Kilkudziesięciu przesłuchanych, analiza amatorskich taśm z zamieszek i zarzuty dla jednego policjanta - to na razie jedyne efekty prac prokuratury badającej kulisy tragedii podczas Juwenaliów w Łodzi.
Bez odpowiedzi wciąż pozostaje najważniejsze pytanie, którzy z policjantów włożyli do spustów ostre naboje i zabili dwie młode osoby. Ponadto czy i kiedy poznamy winnych tragedii. W tej kwestii prokuratura milczy.
Wiadomo jednak, że z laboratorium kryminalistycznego dotarły już do niej badania strzelb użytych podczas zamieszek.
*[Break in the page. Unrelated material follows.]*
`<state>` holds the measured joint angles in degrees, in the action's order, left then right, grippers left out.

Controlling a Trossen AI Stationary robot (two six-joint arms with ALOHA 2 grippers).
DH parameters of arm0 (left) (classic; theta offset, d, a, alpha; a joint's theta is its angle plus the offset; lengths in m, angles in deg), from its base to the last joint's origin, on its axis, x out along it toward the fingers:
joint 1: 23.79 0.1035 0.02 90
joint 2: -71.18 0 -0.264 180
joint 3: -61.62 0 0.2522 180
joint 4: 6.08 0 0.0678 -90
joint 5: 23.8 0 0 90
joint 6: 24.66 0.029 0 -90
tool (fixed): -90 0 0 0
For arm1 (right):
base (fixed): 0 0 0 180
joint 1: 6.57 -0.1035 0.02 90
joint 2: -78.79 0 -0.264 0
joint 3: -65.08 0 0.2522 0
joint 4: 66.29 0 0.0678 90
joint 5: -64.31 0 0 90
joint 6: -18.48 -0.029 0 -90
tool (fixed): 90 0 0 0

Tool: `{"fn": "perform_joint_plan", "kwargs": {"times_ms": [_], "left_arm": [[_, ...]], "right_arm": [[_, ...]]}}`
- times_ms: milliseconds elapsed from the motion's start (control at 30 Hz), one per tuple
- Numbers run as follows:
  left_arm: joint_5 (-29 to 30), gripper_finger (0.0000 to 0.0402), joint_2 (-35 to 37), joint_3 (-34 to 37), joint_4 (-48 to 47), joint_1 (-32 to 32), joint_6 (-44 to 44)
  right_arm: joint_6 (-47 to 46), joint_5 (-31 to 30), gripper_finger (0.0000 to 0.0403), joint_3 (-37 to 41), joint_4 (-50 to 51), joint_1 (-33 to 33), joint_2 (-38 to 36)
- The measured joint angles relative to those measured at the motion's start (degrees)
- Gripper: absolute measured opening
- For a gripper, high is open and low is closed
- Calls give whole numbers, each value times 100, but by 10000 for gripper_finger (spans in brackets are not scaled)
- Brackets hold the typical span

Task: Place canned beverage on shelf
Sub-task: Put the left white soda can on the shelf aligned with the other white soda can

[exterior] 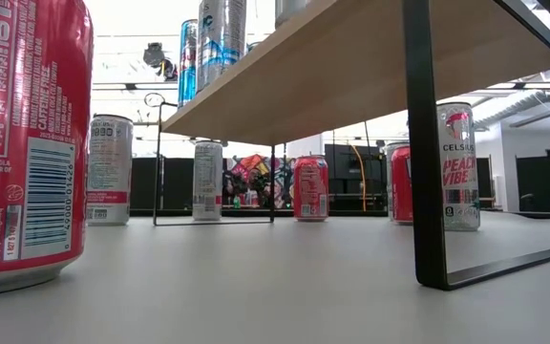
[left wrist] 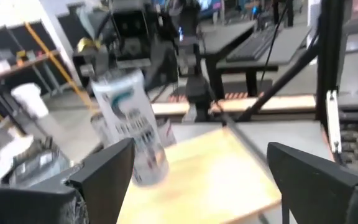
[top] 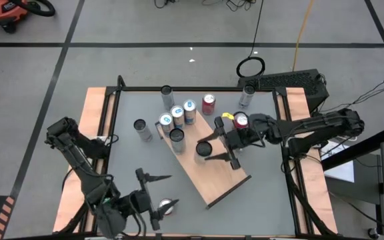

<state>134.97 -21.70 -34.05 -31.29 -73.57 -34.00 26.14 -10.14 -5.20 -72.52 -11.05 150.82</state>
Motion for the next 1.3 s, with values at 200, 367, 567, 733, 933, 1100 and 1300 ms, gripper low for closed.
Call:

Niewykluczone, że te zapiski prokuratura ujawni za kilka dni: Zamieszki na terenie osiedla akademickiego, a tym samym akcja prowadzona przez policję, trwała kilka godzin. Zaangażowane w nią były znaczne siły policji. Dlatego też zakres badań jest ogromny – mówi prokurator Krzysztof Kopania.
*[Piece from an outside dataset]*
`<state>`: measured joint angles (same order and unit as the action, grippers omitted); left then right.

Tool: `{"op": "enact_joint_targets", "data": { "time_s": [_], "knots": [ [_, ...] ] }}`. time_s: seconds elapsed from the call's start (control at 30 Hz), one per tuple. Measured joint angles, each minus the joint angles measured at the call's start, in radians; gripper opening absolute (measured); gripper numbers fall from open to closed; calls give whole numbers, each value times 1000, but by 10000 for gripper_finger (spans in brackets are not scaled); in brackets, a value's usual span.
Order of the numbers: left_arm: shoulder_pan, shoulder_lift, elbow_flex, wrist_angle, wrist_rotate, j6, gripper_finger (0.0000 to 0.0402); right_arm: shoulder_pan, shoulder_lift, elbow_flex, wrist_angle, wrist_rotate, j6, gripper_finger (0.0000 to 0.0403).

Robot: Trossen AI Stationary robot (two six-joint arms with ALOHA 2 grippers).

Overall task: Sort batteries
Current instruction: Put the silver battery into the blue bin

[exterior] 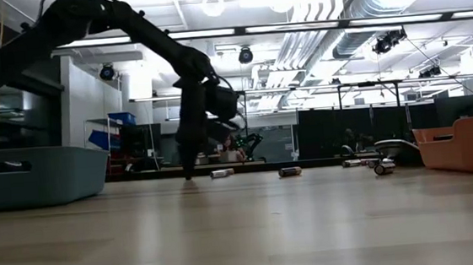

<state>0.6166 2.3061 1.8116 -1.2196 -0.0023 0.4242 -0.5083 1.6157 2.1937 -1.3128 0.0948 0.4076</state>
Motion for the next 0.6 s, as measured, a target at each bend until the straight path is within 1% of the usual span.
{"op": "enact_joint_targets", "data": {
  "time_s": [0.07,0.2,0.23,0.3,0.37,0.47,0.53,0.6],
  "knots": [
    [13,-20,-5,-16,41,-51,3,0,0,0,0,0,-5,0],
    [31,-102,0,30,161,-162,7,0,0,0,0,0,-7,0],
    [30,-119,0,47,194,-188,7,0,0,0,0,0,-8,0],
    [9,-142,0,117,223,-241,10,0,0,0,0,0,-8,0],
    [-29,-158,0,162,231,-272,20,0,0,0,0,0,-8,0],
    [-101,-162,2,232,220,-330,47,0,0,0,0,4,-8,0],
    [-156,-143,1,259,173,-349,73,0,0,0,-3,6,-8,0],
    [-208,-129,-1,292,88,-395,102,-2,0,0,-9,6,-8,0]
  ]
}}
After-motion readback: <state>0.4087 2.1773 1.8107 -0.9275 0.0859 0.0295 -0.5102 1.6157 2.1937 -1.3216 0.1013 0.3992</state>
Oprócz przesłuchań świadków, prokuratorzy przesłuchają kilkaset minut komunikacji radiowej pomiędzy funkcjonariuszami. Chcą ustalić, kto i jakie decyzje wydawał, jak zachowywali się poszczególni policjanci i wreszcie kto użył ostrej amunicji.
Do tej pory prokuratura postawiła zarzut niedopełnienia obowiązków oraz sprowadzenie niebezpieczeństwa policjantowi który wydał przez pomyłkę niewłaściwie naboje.